[Start of section]

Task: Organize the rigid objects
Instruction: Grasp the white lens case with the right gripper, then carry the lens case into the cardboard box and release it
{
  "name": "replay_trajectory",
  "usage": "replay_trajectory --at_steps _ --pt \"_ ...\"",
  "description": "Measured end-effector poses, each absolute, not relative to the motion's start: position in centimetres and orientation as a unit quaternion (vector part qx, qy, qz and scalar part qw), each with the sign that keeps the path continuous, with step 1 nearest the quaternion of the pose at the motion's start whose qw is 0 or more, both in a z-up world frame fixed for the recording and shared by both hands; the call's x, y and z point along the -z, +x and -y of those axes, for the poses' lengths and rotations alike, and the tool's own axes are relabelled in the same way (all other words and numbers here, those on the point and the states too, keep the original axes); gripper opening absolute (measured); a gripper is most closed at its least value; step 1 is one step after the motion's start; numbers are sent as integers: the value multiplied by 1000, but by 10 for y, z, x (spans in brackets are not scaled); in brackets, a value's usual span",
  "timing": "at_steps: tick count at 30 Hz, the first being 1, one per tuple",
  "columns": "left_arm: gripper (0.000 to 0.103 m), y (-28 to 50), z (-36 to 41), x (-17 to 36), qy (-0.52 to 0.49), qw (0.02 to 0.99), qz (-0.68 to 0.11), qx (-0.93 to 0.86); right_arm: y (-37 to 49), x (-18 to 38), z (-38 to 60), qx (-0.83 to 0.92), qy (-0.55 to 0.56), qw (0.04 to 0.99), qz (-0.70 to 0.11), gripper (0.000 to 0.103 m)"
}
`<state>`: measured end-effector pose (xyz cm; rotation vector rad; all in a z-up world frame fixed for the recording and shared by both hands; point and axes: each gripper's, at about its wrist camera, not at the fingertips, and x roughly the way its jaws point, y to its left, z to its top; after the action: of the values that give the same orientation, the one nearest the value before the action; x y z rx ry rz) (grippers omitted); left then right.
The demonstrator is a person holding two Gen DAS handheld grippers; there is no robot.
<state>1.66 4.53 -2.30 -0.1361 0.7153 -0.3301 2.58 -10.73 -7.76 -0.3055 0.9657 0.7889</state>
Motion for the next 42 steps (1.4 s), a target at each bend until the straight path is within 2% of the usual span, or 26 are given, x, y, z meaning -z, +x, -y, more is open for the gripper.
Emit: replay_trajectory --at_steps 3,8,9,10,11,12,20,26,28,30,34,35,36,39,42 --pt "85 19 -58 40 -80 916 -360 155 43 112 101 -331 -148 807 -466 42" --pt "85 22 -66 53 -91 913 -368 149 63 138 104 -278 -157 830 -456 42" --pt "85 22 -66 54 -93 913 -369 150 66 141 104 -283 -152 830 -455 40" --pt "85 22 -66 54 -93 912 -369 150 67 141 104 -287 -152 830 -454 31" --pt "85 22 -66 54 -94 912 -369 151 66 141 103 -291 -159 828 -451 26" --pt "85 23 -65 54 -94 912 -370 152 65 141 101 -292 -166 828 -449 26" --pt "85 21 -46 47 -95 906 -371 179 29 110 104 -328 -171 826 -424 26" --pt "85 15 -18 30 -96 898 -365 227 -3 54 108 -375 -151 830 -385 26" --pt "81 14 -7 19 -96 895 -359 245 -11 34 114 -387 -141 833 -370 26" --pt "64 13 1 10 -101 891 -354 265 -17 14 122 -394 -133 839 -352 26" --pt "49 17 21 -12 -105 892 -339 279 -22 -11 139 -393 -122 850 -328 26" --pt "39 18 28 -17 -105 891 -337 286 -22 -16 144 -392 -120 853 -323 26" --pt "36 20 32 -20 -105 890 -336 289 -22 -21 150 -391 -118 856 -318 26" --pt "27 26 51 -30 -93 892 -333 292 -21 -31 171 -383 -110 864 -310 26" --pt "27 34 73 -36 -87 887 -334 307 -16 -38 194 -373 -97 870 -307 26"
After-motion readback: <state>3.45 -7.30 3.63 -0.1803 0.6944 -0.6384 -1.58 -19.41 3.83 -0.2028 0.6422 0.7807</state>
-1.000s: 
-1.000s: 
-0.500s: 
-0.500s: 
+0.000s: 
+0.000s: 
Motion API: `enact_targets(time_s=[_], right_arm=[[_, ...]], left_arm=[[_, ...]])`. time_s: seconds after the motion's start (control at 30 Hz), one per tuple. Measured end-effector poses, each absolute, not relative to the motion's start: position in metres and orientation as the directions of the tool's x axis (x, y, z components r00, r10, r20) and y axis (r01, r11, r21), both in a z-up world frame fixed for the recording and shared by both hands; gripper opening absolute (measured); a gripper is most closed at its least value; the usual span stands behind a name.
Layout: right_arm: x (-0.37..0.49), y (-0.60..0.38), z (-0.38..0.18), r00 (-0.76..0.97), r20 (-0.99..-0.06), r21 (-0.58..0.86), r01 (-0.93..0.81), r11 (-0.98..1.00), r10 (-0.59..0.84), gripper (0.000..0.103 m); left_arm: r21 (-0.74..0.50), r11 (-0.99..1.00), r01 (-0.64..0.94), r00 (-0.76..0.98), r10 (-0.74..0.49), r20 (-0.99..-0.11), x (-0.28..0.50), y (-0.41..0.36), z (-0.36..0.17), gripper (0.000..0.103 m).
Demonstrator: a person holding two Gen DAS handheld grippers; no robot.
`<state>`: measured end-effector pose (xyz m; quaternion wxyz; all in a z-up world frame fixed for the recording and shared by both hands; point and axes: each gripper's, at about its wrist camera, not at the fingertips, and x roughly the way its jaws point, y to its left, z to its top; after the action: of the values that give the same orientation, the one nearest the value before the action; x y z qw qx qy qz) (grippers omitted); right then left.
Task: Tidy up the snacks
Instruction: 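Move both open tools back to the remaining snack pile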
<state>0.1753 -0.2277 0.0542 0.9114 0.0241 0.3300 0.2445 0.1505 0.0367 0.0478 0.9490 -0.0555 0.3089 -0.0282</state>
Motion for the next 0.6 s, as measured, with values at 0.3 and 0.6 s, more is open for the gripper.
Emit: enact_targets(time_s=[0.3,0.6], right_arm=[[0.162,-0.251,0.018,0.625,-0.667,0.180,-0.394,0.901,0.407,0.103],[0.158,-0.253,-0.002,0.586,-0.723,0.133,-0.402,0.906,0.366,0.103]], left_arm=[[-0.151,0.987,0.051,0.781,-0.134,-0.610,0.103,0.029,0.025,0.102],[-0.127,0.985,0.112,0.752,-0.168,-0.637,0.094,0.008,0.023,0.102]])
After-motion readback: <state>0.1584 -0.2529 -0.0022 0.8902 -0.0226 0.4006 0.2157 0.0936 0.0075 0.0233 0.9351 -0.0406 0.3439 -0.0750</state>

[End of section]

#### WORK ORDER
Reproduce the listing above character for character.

#### RESPONSE AREA
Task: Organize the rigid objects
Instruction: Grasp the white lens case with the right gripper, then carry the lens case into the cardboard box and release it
{
  "name": "replay_trajectory",
  "usage": "replay_trajectory --at_steps _ --pt \"_ ...\"",
  "description": "Measured end-effector poses, each absolute, not relative to the motion's start: position in centimetres and orientation as a unit quaternion (vector part qx, qy, qz and scalar part qw), each with the sign that keeps the path continuous, with step 1 nearest the quaternion of the pose at the motion's start whose qw is 0 or more, both in a z-up world frame fixed for the recording and shared by both hands; the call's x, y and z point along the -z, +x and -y of those axes, for the poses' lengths and rotations alike, and the tool's own axes are relabelled in the same way (all other words and numbers here, those on the point and the states too, keep the original axes); gripper opening absolute (measured); a gripper is most closed at its least value; step 1 is one step after the motion's start; numbers are sent as integers: the value multiplied by 1000, but by 10 for y, z, x (spans in brackets are not scaled); in brackets, a value's usual span",
  "timing": "at_steps: tick count at 30 Hz, the first being 1, one per tuple",
  "columns": "left_arm: gripper (0.000 to 0.103 m), y (-28 to 50), z (-36 to 41), x (-17 to 36), qy (-0.52 to 0.49), qw (0.02 to 0.99), qz (-0.68 to 0.11), qx (-0.93 to 0.86); right_arm: y (-37 to 49), x (-18 to 38), z (-38 to 60), qx (-0.83 to 0.92), qy (-0.55 to 0.56), qw (0.04 to 0.99), qz (-0.70 to 0.11), gripper (0.000 to 0.103 m)"
}
`<state>`: measured end-effector pose (xyz cm; rotation vector rad; all in a z-up world frame fixed for the recording and shared by both hands; point and axes: each gripper's, at about its wrist camera, not at the fingertips, and x roughly the way its jaws point, y to its left, z to its top; after the action: of the values that give the same orientation, the one nearest the value before the action; x y z rx ry rz) (grippers omitted); left then right.
The demonstrator is a person holding two Gen DAS handheld grippers; there is no robot.
<state>1.66 4.53 -2.30 -0.1361 0.7153 -0.3301 2.58 -10.73 -7.76 -0.3055 0.9657 0.7889</state>
Motion for the next 42 steps (1.4 s), a target at each bend until the straight path is within 2% of the usual span, or 26 are given, x, y, z meaning -z, +x, -y, more is open for the gripper.
Emit: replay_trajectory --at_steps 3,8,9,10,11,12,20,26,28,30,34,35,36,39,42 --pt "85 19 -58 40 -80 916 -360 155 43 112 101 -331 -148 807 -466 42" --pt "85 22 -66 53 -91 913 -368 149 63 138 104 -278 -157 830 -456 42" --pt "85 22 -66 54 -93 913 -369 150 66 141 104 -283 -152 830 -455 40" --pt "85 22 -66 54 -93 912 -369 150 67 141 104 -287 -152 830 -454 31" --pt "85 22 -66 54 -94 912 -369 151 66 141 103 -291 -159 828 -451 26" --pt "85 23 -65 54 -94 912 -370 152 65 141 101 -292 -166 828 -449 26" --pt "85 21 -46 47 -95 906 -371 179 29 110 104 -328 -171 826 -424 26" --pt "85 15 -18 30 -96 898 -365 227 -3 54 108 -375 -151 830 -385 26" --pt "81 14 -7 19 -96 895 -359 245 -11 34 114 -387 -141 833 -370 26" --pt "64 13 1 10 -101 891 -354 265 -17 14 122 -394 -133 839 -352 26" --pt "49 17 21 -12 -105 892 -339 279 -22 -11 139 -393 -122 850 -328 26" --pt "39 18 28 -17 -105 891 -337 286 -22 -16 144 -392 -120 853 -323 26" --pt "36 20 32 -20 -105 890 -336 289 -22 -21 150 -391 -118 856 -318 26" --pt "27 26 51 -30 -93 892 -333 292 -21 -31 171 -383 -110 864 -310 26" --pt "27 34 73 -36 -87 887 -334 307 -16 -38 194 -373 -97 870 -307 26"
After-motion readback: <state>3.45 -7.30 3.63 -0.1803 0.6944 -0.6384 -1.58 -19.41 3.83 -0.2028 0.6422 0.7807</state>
-1.000s: 
-1.000s: 
-0.500s: 
-0.500s: 
+0.000s: 
+0.000s: 
Motion API: `enact_targets(time_s=[_], right_arm=[[_, ...]], left_arm=[[_, ...]])`. time_s: seconds after the motion's start (control at 30 Hz), one per tuple. Measured end-effector poses, each absolute, not relative to the motion's start: position in metres and orientation as the directions of the tool's x axis (x, y, z components r00, r10, r20) and y axis (r01, r11, r21), both in a z-up world frame fixed for the recording and shared by both hands; gripper opening absolute (measured); a gripper is most closed at its least value; the usual span stands behind a name.
Layout: right_arm: x (-0.37..0.49), y (-0.60..0.38), z (-0.38..0.18), r00 (-0.76..0.97), r20 (-0.99..-0.06), r21 (-0.58..0.86), r01 (-0.93..0.81), r11 (-0.98..1.00), r10 (-0.59..0.84), gripper (0.000..0.103 m); left_arm: r21 (-0.74..0.50), r11 (-0.99..1.00), r01 (-0.64..0.94), r00 (-0.76..0.98), r10 (-0.74..0.49), r20 (-0.99..-0.11), x (-0.28..0.50), y (-0.41..0.36), z (-0.36..0.17), gripper (0.000..0.103 m).
Demonstrator: a person holding two Gen DAS handheld grippers; no robot.
`<state>`: measured end-effector pose (xyz m; quaternion wxyz; all in a z-up world frame fixed for the recording and shared by both hands; point and axes: each gripper's, at about its wrist camera, not at the fingertips, and x roughly the way its jaws point, y to its left, z to its top; after the action: of the values that give the same orientation, the one nearest the value before the action; x y z qw qx qy qz) (grippers omitted); right then left.
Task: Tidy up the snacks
Instruction: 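Move both open tools back to the remaining snack pile
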<state>0.1753 -0.2277 0.0542 0.9114 0.0241 0.3300 0.2445 0.1505 0.0367 0.0478 0.9490 -0.0555 0.3089 -0.0282</state>
Motion for the next 0.6 s, as measured, with values at 0.3 and 0.6 s, more is open for the gripper.
Emit: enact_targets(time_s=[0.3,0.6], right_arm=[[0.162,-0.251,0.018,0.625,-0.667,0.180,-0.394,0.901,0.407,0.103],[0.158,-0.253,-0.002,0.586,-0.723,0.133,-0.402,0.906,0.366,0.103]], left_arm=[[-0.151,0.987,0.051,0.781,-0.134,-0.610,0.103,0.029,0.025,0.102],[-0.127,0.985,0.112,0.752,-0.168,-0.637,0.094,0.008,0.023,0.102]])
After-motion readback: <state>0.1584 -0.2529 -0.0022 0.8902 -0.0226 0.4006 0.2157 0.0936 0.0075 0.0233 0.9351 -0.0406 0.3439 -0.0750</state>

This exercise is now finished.